Department of Radiology, Hospital Sant Joan de Déu, Passeig Sant Joan de Déu, 2, 08950 Esplugues de Llobregat, Barcelona, Spain.
Department of Medical Imaging, University of Toronto, Toronto, ON, Canada.
Pediatr Radiol. 2020 Mar;50(3):431-444. doi: 10.1007/s00247-019-04544-9. Epub 2020 Feb 17.
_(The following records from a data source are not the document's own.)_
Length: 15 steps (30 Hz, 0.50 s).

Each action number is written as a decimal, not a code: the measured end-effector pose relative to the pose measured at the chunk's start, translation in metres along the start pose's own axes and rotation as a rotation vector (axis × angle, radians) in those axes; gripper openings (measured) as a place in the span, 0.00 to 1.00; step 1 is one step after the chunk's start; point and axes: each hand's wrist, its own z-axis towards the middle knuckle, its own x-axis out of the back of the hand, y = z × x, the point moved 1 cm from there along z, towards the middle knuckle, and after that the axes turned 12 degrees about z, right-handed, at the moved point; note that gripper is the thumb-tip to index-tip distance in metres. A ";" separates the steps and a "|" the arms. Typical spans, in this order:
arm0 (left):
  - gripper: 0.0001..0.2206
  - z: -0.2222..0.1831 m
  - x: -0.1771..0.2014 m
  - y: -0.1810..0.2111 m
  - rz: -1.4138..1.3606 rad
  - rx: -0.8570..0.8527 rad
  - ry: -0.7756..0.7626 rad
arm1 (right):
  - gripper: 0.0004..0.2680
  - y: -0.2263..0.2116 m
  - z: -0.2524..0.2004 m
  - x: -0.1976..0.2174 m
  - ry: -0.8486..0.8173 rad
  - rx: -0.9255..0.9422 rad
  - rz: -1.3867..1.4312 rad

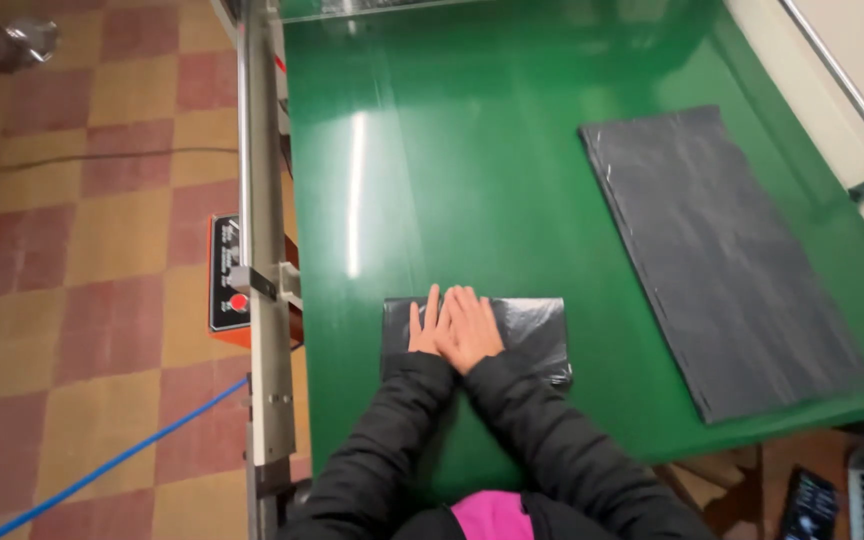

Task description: Folding plastic bags as they come off a conveyor belt and placing them into a crate.

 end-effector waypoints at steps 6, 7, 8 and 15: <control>0.50 0.009 0.113 -0.064 -0.282 0.131 -0.541 | 0.33 0.032 -0.028 0.057 -0.122 -0.331 -0.237; 0.50 -0.004 0.113 -0.075 -0.279 0.127 -0.528 | 0.33 0.040 -0.036 0.063 -0.110 -0.326 -0.242; 0.51 -0.017 0.114 -0.085 -0.315 0.059 -0.497 | 0.34 0.047 -0.043 0.070 -0.006 -0.275 -0.314; 0.26 -0.050 0.095 -0.117 -0.197 -0.472 -0.570 | 0.22 -0.093 0.008 0.129 -0.433 -0.456 -0.166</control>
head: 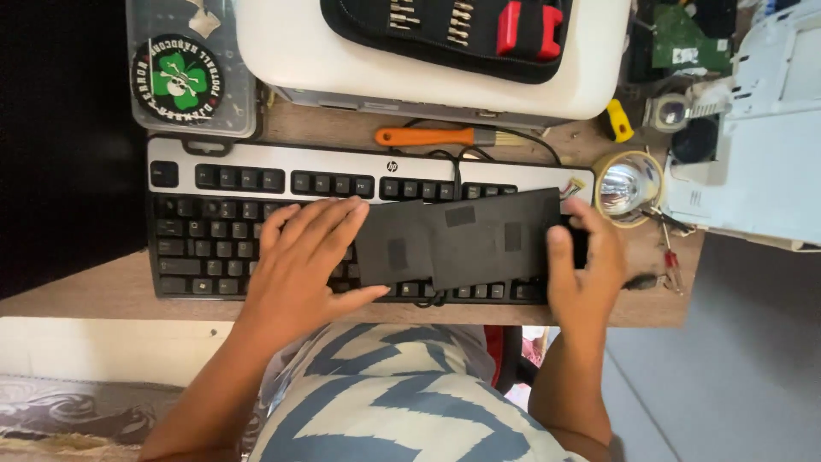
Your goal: Cleaning an electronic component using a white cloth on a repair bench.
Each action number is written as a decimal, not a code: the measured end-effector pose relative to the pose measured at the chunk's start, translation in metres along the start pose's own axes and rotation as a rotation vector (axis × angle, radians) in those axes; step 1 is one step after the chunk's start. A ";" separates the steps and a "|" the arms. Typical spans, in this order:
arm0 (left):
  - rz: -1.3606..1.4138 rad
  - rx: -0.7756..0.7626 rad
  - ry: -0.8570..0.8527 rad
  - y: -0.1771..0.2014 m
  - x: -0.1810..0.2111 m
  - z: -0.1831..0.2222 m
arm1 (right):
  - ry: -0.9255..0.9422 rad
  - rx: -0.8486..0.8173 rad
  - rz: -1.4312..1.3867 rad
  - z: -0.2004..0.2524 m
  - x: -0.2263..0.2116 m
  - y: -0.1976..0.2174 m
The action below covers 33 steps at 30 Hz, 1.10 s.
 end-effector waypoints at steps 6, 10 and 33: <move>0.005 -0.040 0.018 0.001 0.000 -0.003 | -0.043 0.007 -0.099 -0.004 0.009 -0.005; -0.004 -0.046 0.030 -0.002 -0.001 -0.001 | -0.044 0.030 -0.090 -0.002 0.008 -0.005; -0.050 0.015 0.009 0.001 0.004 -0.001 | -0.113 0.013 -0.155 -0.001 0.024 -0.007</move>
Point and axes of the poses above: each hand's wrist, its own z-axis away from the middle knuckle, its own y-axis out of the back of the hand, x = y × z, the point moved 7 cm from there along -z, towards the middle knuckle, and after that the axes turned 1 degree about z, right-handed, at the moved point
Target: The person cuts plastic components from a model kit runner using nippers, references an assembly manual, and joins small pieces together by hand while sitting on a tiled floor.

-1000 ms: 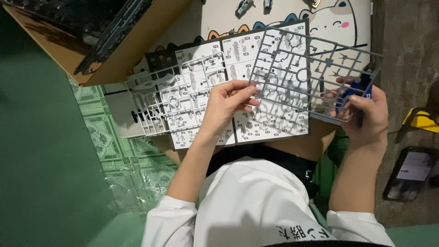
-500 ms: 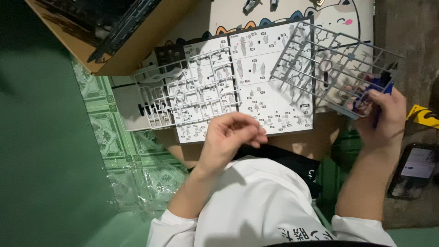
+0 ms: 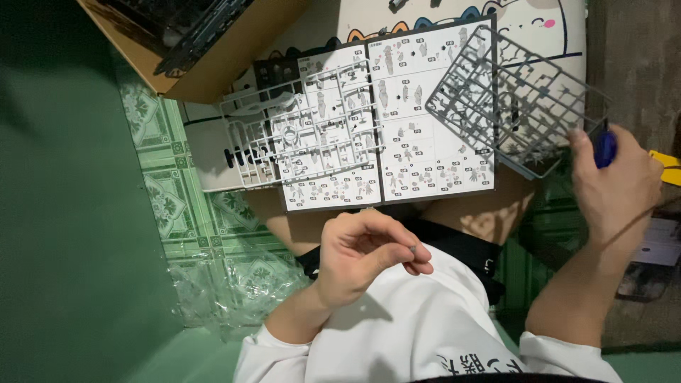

Autoinflammatory diseases are a family of disorders characterized by aberrant stimulation of inflammatory pathways without involvement of antigen-directed autoimmunity. They can be further divided in monogenic and polygenic types. Those without an identified genetic mutation are known as polygenic and include systemic-onset juvenile idiopathic arthritis, idiopathic recurrent acute pericarditis, Behçet syndrome, chronic recurrent multifocal osteomyelitis and inflammatory bowel disease among others. Autoinflammatory diseases are characterized by recurrent flares or persistent systemic inflammation and fever, as well as lymphadenopathy and cutaneous, abdominal, thoracic and articular symptoms. Although these syndromes can mimic infections clinically, the inflammatory lesions in autoinflammatory disorders are aseptic. However, because of their infrequency, varied and nonspecific presentation, and the new genetic identification, diagnosis is usually delayed. In this article, which is Part 2 of a two-part series, the authors review the main polygenic autoinflammatory diseases that can be seen in childhood, with special emphasis wherever applicable on imaging features that may help establish the correct diagnosis. However, the major role of imaging is to delineate organ involvement and disease extent.
自身炎症性疾病是一组疾病,其特征为炎症途径异常激活,而无抗原导向的自身免疫参与。它们可以进一步分为单基因和多基因类型。那些没有确定基因突变的被称为多基因,包括全身发作性幼年特发性关节炎、特发性复发性急性心包炎、贝赫切特综合征、慢性复发性多灶性骨髓炎和炎症性肠病等。自身炎症性疾病的特征是反复出现的发作或持续的全身炎症和发热,以及淋巴结病和皮肤、腹部、胸部和关节症状。尽管这些综合征在临床上可能类似于感染,但自身炎症性疾病中的炎症病变是无菌的。然而,由于其罕见性、多样化和非特异性表现以及新的遗传鉴定,诊断通常会被延迟。在这篇由两部分组成的系列文章的第 2 部分中,作者回顾了可在儿童期见到的主要多基因自身炎症性疾病,并特别强调了在适用的情况下有助于确立正确诊断的影像学特征。然而,影像学的主要作用是描绘器官受累和疾病范围。